The cost of consumables per procedure is modest (e.g. Tranexamic acid €3.67 per gram, Levobupivacaine €28.4, catheter €9.5, ambIT pump €35.5, Cryo/Cuff €47). 7-day rather than 5-day availability of physiotherapy costs €35.5 per procedure. This means an additional unit cost of €112 for THAs and €160 for TKAs. The ER group had 11,400 bed days less than the traditional group. A conservative estimate for the cost of an elective orthopaedic bed was €320 a day in 2008 (Jones 2008). Thus, there was effectively €3.5 million of savings with this cohort of ER patients. These released bed days increased the effectivity of the unit, as evidenced by the shorter period of time to complete 3,000 procedures with the ER program than with the traditional protocol (37 months as opposed to 49 months). Reduced transfusion also has cost implications, at €145– €166 per unit (NHS Blood and Transplant 2012). The reduced medical complications with the associated physical, social, and financial implications further justify an ER protocol.

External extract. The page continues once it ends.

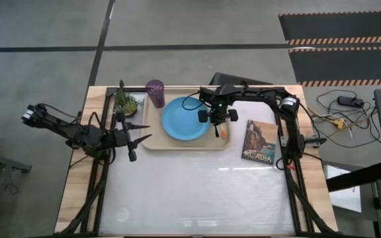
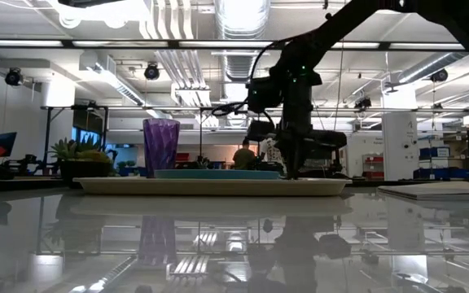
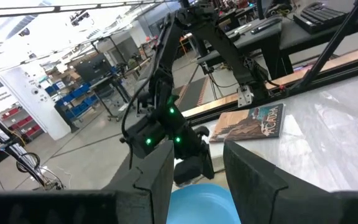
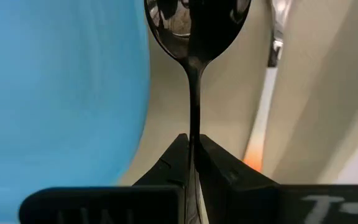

This study had some limitations. The 2 cohorts were not concurrent. The ER patients and staff looking after them benefitted from educational measures to help reduce LOS. These were both unselected cohorts, and the higher proportions of females and of TKAs during the ER period were incidental. There were changes in DVT prophylaxis regimen during both periods, but these reflected changes in NICE guidance (NICE 2007, 2011). The changes in antibiotic prophylaxis mentioned above may also have had a confounding influence on medical complications. Also, the ER cohort was more recent, and would have intuitively benefitted from advances in diagnostic and therapeutic modalities. Nevertheless, this is the largest series of consecutive and unselected primary hip and knee arthroplasties reported to date, and confirms that Enhanced Recovery is practical, safe for patients, and cost-effective.